Barrie Evans
- Born: 16 April 1984 (age 42) King's Lynn, England
- Nationality: British (English)

Career history
- 1999–2003, 2008–2009: Mildenhall Fen Tigers
- 2000–2001: Arena Essex Hammers
- 2002, 2004: Newport Wasps
- 2003: Hull Vikings
- 2005–2008: Stoke Potters/Spitfires
- 2010: Dudley Heathens
- 2011: Hackney Hawks

Individual honours
- 2003: Conference League Riders' Champion

Team honours
- 2003: Conference League
- 2003: Knockout Cup
- 2004: Conference League Pairs

= Barrie Evans (speedway rider) =

English speedway rider

Barrie Evans (born 16 April 1984) is a former motorcycle speedway rider from England.

== Career ==
Evans started racing in the British leagues during the 1999 Speedway Conference League, when riding for Mildenhall Fen Tigers. The following season he signed for the Arena Essex Hammers in the Premier League but remained with Mildenhall by doubling up.

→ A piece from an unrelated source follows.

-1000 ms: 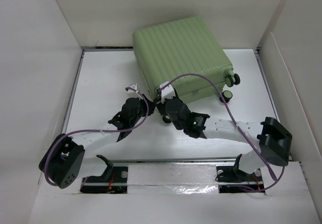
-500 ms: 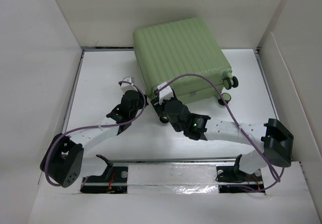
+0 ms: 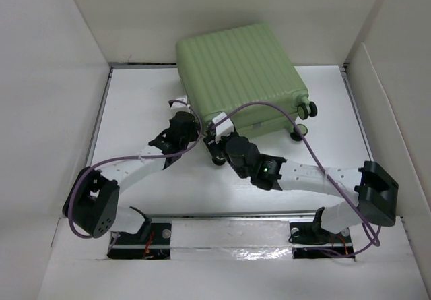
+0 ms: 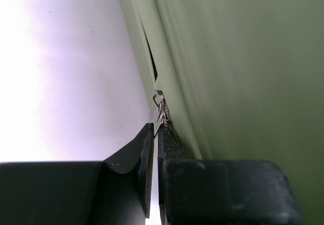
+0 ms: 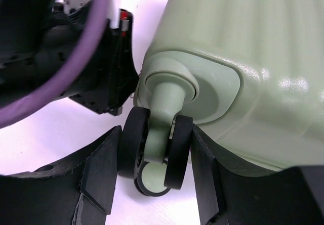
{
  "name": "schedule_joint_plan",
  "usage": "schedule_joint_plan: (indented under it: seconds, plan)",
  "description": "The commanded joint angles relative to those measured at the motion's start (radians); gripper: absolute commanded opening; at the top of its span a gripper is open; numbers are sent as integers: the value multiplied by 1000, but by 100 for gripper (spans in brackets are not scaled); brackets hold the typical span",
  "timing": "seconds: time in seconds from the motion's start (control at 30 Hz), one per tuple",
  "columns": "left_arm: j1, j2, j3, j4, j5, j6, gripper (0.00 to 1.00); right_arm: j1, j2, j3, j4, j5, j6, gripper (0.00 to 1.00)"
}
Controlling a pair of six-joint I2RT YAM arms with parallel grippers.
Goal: Pack the luggage
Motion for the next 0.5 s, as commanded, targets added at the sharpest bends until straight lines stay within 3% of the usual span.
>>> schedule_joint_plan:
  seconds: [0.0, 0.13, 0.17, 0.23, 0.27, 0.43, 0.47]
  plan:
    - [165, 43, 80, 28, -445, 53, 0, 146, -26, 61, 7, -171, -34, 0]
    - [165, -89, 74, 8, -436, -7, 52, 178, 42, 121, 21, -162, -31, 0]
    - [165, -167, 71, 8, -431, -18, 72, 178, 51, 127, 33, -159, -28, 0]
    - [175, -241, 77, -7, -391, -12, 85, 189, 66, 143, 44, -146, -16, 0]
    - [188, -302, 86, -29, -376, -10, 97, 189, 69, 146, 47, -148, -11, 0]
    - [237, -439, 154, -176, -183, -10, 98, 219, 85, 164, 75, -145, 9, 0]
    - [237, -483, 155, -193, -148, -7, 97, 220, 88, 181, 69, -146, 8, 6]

In 2002, Evans joined Newport Wasps although he was still doubling up with Mildenhall. He rode with Newport Wasps in the Premier League during 2003 but recorded his best season as a Mildenhall rider the same year. He helped Mildenhall win the Conference League and Knockout Cup double, in addition to winning the Conference League Riders' Championship, held on 30 August at Rye House Stadium.

Evans continued to double up riding for Newport and Wimbledon Dons in 2004, he won the Conference League Pairs with Wimbledon in 2004. He then joined Stoke Potters and their junior side Stoke Spitfires in 2005. Evans won Stoke's 2007 Speedway Conference League rider of the year in 2007. He would ride for Stoke until the end of the 2008 season. After 2009 with Mildenhall, where he topped the team's averages, he would race two final seasons with the Dudley Heathens and Hackney Hawks in 2010 and 2011 respectively.